3. Change in function return arithmetic will not give different result in SELECT SQL, however Sql*Plus call will make it behave as normal function call.

SQL> CREATE OR REPLACE FUNCTION determinst_test(v_value NUMBER)

  2  RETURN NUMBER DETERMINISTIC

  3  IS

  4  BEGIN

  5  RETURN v_value+5000;

  6  END;

  7  /

Function created.

SQL> SELECT EMPNO, ENAME, sal, determinst_test(sal)

  2    FROM EMP2

  3    WHERE determinst_test(sal) >= 3000;

     EMPNO ENAME             SAL DETERMINST_TEST(SAL)

---------- ---------- ---------- --------------------

      7698 BLAKE            2850                 3850

      7566 JONES            2975                 3975

      7788 SCOTT            3000                 4000

      7902 FORD             3000                 4000

SQL> EXEC :v_deter := determinst_test(300);

PL/SQL procedure successfully completed.

SQL> print v_deter;

   V_DETER

----------

      5300

4. DML inside Deterministic function is executed either when we create index on it or when we call it from plsql or sql*plus Exec command. DML is not executed when it is referred in SELECT.

SQL> SELECT * FROM DETER_INSRT;

no rows selected

SQL> CREATE INDEX  DETER_IND1 on EMP2(determinst_test(sal));

Index created.

SQL> SELECT * FROM DETER_INSRT;

        C1 C2

---------- --------------------

       300 Value is 300

       800 Value is 800

      1600 Value is 1600

      1250 Value is 1250

      2975 Value is 2975

      2850 Value is 2850

      3000 Value is 3000

      1500 Value is 1500

      1100 Value is 1100

       950 Value is 950

However DML executes if we call this function not from SELECT SQL.

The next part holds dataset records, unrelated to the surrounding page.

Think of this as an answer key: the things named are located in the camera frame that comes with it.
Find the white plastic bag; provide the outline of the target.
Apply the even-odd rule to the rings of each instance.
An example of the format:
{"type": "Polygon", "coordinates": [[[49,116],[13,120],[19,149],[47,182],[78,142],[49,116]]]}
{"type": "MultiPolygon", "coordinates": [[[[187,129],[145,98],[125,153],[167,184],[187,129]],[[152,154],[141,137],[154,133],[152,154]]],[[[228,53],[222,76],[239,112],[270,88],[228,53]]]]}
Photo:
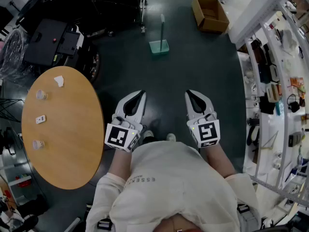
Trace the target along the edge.
{"type": "Polygon", "coordinates": [[[283,50],[290,54],[295,55],[296,48],[298,47],[297,42],[294,40],[292,32],[288,29],[282,30],[281,32],[281,45],[283,50]]]}

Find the black covered equipment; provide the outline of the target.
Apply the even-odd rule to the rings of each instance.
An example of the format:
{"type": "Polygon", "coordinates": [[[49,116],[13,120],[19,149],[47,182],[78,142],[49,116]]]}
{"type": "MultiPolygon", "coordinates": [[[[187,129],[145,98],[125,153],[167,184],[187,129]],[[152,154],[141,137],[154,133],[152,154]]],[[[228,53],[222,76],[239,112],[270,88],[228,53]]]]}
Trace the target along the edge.
{"type": "Polygon", "coordinates": [[[29,34],[47,18],[81,24],[91,14],[91,0],[28,0],[18,14],[17,26],[29,34]]]}

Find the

SQL> EXEC :VAL := determinst_test(1000);

PL/SQL procedure successfully completed.

SQL> SELECT * FROM DETER_INSRT;

        C1 C2

---------- --------------------

       300 Value is 300

       800 Value is 800

      1600 Value is 1600

      1250 Value is 1250

      2975 Value is 2975

      2850 Value is 2850

      3000 Value is 3000

      1500 Value is 1500

      1100 Value is 1100

       950 Value is 950

      2000 Value is 2000

5. It has been observed that if we create a deterministic function and then a function based index using that DETERMINISTIC function, we cannot update values of table on which it has been referred. 
Conclusion: Table used in SELECT query in Deterministic code and Table on which Function Based Index is created using that Deterministic Function should not be same. 

We created following DETERMINISTIC function:

 CREATE OR REPLACE FUNCTION determinst_test(v_value NUMBER)

  RETURN NUMBER  DETERMINISTIC

  IS

 v_sal NUMBER;

 BEGIN

 SELECT SAL into v_sal FROM emp2 where empno=v_value;

  RETURN v_value+1000+v_sal;

  END;

 /

Then Index on table, using this deterministic function:

SQL>  CREATE INDEX  DETER_IND1 on EMP2(determinst_test(sal));

Index created.

Then we tried to update value in this table:

SQL> update emp2 set sal=sal+10000 where empno=7876;

update emp2 set sal=sal+10000 where empno=7876

*

ERROR at line 1:

ORA-04091: table SCOTT.EMP2 is mutating, trigger/function may not see it

ORA-06512: at "SCOTT.DETERMINST_TEST", line 6

Solution: If we drop the index or create the index on some different table then we can update the record.